> **WHAT THE TASK REQUIRES**:
Please give the number of lines in the material below that contain "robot", without further comment.

> **EXERCISE INPUTS**:
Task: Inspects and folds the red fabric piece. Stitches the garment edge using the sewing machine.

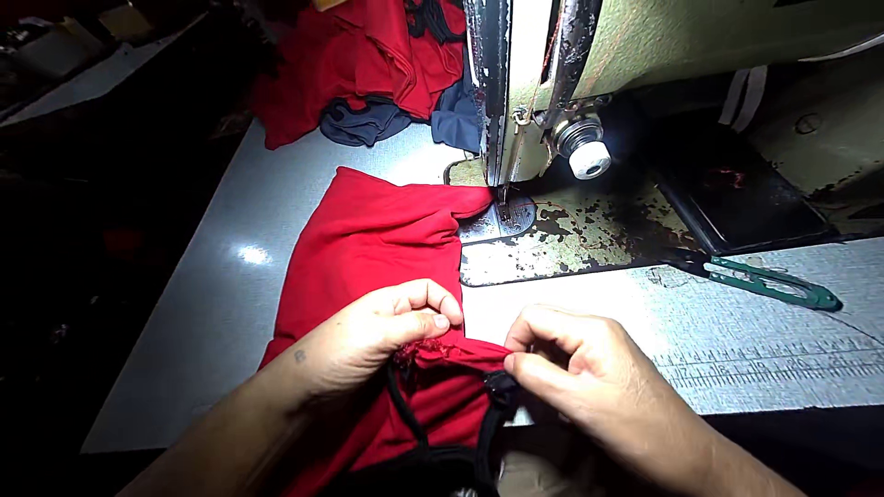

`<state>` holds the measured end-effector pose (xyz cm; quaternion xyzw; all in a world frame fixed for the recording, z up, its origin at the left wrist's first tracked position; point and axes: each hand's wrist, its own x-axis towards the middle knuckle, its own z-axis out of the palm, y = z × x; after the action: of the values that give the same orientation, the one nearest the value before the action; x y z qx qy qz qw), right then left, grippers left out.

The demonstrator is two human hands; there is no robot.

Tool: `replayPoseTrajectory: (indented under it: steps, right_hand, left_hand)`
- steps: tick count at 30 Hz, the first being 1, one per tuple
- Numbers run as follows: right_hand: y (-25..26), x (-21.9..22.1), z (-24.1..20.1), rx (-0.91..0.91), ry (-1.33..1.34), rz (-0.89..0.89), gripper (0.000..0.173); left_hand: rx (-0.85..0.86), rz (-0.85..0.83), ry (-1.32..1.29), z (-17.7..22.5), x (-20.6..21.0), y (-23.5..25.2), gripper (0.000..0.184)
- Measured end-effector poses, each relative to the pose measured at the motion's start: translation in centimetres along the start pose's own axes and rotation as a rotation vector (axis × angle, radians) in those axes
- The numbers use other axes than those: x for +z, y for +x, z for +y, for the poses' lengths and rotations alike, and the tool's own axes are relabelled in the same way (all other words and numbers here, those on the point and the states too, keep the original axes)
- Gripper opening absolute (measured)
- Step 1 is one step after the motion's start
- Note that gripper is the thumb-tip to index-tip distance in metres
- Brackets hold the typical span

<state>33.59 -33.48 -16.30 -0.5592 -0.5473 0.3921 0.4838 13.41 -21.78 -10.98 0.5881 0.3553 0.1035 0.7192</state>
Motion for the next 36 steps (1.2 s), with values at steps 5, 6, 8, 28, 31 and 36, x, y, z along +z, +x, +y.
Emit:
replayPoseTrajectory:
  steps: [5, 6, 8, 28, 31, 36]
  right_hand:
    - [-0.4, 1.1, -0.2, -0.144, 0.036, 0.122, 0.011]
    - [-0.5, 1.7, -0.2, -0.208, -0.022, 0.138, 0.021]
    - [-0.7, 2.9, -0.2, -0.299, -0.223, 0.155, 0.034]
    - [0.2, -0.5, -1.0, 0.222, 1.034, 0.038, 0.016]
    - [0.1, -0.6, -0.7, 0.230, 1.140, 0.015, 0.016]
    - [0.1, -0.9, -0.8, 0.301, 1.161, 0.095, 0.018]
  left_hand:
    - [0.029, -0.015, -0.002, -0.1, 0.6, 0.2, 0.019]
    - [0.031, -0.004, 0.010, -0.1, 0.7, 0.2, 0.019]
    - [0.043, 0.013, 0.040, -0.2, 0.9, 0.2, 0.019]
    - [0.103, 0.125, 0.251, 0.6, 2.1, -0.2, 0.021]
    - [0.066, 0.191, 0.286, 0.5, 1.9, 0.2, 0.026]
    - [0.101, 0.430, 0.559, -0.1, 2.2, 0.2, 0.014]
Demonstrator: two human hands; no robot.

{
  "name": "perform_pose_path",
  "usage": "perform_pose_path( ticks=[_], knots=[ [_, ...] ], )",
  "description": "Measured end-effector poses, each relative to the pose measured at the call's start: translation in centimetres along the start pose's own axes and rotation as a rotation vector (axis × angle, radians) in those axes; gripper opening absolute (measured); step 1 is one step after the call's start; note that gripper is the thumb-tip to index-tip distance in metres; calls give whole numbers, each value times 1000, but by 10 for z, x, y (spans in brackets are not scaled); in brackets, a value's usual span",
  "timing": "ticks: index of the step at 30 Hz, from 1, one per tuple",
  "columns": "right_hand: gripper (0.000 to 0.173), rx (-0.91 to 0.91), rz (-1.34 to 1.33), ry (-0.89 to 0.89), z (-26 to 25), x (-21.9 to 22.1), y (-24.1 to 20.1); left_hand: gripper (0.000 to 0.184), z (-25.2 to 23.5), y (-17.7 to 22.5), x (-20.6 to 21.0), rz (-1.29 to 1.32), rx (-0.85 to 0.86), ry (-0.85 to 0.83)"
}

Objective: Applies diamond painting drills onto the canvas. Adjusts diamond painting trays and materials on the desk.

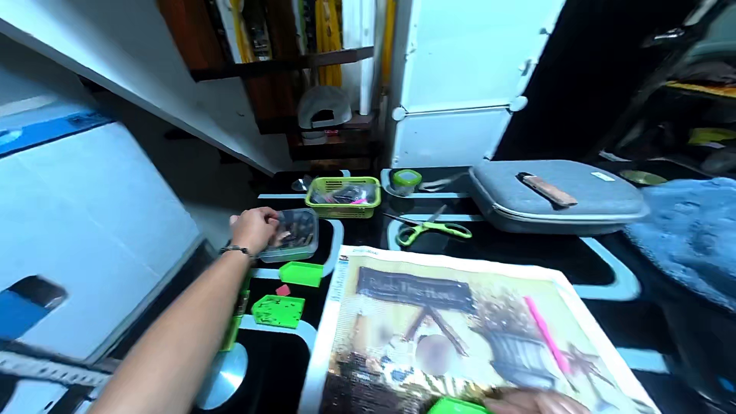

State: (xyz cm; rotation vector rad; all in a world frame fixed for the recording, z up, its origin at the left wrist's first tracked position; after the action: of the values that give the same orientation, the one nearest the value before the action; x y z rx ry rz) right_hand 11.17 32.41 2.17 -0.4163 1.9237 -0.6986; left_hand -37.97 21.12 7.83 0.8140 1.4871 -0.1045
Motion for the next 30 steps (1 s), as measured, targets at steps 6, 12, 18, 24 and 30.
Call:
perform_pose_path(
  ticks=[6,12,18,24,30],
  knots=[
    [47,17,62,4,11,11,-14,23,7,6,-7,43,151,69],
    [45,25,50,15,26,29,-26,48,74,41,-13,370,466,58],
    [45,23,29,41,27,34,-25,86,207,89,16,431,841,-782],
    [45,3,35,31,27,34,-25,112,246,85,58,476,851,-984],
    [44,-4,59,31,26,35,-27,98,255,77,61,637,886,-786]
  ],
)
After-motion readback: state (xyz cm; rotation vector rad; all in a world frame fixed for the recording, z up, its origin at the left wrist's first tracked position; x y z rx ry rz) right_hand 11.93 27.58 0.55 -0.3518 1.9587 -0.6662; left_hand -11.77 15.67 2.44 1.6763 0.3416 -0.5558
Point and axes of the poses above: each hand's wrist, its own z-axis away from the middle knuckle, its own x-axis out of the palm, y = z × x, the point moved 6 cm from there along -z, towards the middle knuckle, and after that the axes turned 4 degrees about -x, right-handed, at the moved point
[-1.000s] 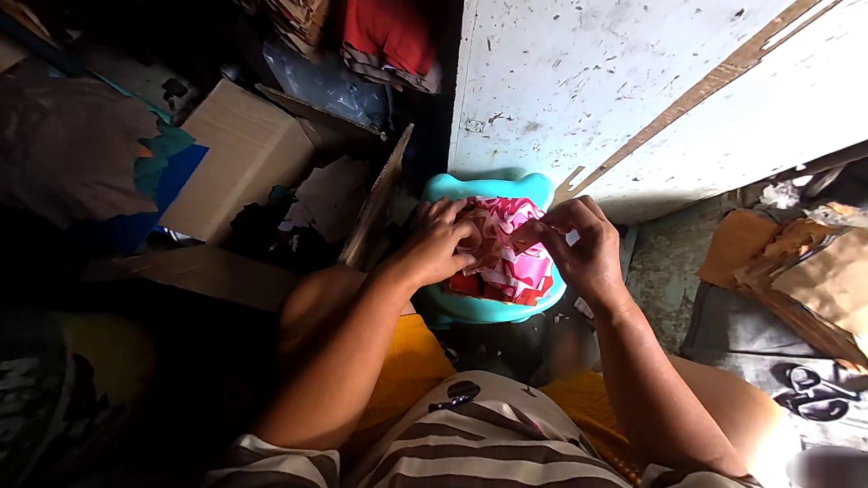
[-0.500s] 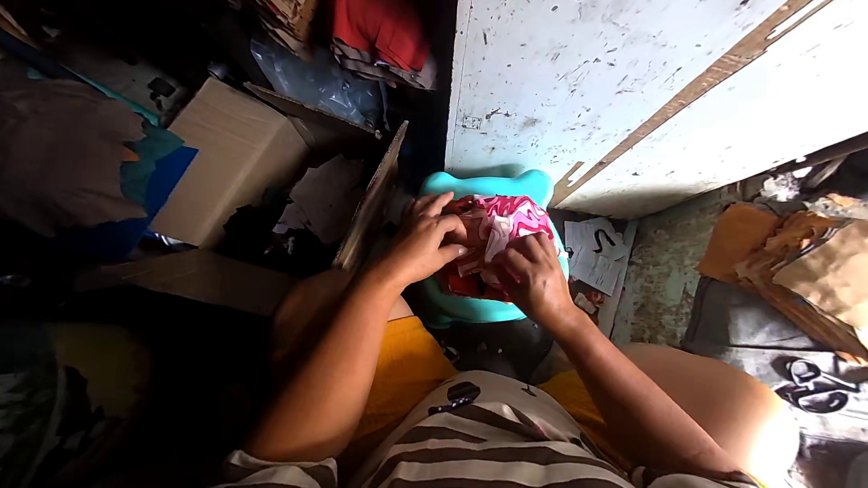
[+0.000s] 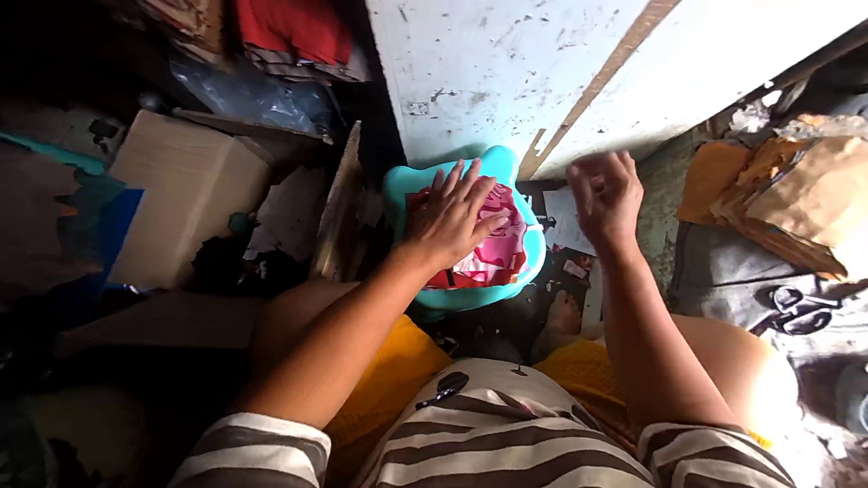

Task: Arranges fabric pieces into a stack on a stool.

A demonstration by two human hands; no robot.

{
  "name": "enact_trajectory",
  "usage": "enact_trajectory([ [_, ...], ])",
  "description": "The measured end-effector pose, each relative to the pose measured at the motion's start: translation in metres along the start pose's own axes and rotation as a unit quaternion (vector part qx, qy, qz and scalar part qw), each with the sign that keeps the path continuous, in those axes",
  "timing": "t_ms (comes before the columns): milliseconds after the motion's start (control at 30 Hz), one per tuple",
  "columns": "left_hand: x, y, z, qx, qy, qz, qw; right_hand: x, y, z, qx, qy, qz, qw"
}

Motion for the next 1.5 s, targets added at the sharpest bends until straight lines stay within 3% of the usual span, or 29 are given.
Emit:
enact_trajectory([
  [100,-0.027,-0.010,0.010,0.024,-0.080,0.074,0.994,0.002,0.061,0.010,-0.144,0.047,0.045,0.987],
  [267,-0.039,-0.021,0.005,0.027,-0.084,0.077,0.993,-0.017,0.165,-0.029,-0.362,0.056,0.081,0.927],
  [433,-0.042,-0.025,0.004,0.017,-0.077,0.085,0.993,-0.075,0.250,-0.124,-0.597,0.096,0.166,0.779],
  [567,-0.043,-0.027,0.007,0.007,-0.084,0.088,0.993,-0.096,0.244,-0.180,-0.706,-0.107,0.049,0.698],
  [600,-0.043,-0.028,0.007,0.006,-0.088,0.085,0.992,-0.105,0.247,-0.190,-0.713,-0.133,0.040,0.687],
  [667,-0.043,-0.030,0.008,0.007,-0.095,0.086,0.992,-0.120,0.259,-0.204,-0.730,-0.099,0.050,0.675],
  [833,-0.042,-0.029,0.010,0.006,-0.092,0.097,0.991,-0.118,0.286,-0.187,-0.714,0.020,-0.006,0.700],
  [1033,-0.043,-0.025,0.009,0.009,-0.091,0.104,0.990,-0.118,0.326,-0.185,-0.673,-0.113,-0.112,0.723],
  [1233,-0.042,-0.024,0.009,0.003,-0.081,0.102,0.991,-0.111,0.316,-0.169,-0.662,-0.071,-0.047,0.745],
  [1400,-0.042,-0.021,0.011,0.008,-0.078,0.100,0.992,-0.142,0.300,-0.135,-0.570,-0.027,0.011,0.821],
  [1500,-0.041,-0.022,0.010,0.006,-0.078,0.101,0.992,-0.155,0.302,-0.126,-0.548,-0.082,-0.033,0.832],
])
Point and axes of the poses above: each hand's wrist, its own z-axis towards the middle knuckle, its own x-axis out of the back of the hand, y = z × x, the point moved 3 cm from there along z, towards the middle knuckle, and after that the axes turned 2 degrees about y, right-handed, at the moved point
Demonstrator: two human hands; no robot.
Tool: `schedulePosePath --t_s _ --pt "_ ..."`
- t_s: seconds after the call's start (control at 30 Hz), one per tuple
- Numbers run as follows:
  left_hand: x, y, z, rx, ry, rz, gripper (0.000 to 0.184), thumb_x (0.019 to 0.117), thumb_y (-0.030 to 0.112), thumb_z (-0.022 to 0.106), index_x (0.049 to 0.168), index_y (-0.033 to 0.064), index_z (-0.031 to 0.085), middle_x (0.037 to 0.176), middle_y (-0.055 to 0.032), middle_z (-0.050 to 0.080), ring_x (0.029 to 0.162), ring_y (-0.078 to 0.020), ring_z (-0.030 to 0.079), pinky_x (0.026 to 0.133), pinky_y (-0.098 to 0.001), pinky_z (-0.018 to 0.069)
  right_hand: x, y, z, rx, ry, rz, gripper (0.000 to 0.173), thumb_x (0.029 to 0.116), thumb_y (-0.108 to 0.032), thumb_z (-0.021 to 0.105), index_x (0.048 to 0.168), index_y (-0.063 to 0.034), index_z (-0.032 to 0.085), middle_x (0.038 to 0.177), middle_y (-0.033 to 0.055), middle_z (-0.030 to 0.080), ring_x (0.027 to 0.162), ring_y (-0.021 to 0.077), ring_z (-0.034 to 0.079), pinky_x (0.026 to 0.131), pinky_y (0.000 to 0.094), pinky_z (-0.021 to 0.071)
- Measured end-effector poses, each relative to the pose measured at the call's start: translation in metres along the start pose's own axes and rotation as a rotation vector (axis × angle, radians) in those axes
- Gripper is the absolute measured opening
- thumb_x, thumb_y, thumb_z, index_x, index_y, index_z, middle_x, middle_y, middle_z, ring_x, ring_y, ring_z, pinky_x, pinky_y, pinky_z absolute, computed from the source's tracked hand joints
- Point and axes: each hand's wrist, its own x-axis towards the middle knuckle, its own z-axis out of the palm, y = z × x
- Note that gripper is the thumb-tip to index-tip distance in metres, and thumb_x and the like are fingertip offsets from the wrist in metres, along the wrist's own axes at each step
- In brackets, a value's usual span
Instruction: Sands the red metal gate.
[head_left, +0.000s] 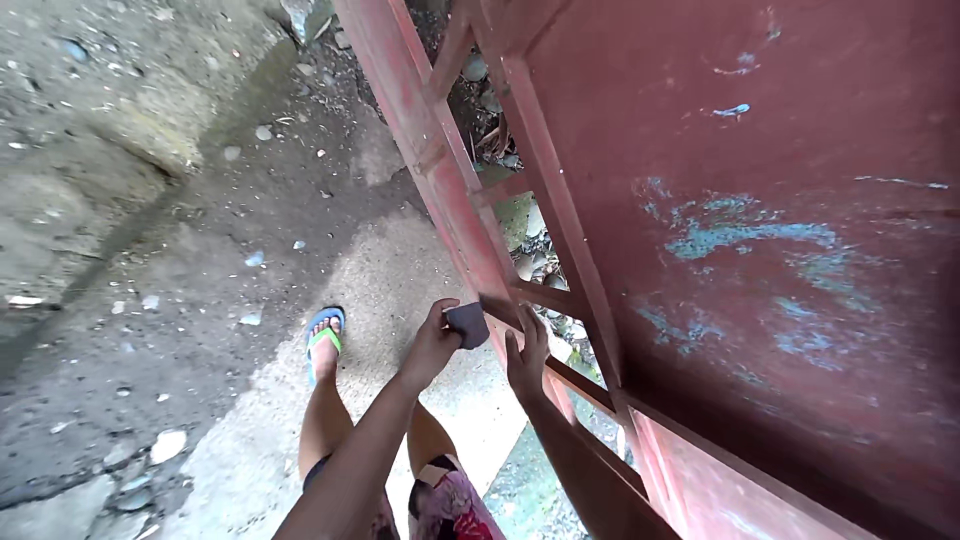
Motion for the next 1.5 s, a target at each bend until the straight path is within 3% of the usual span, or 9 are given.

> **RESULT OF THIS EXERCISE**:
4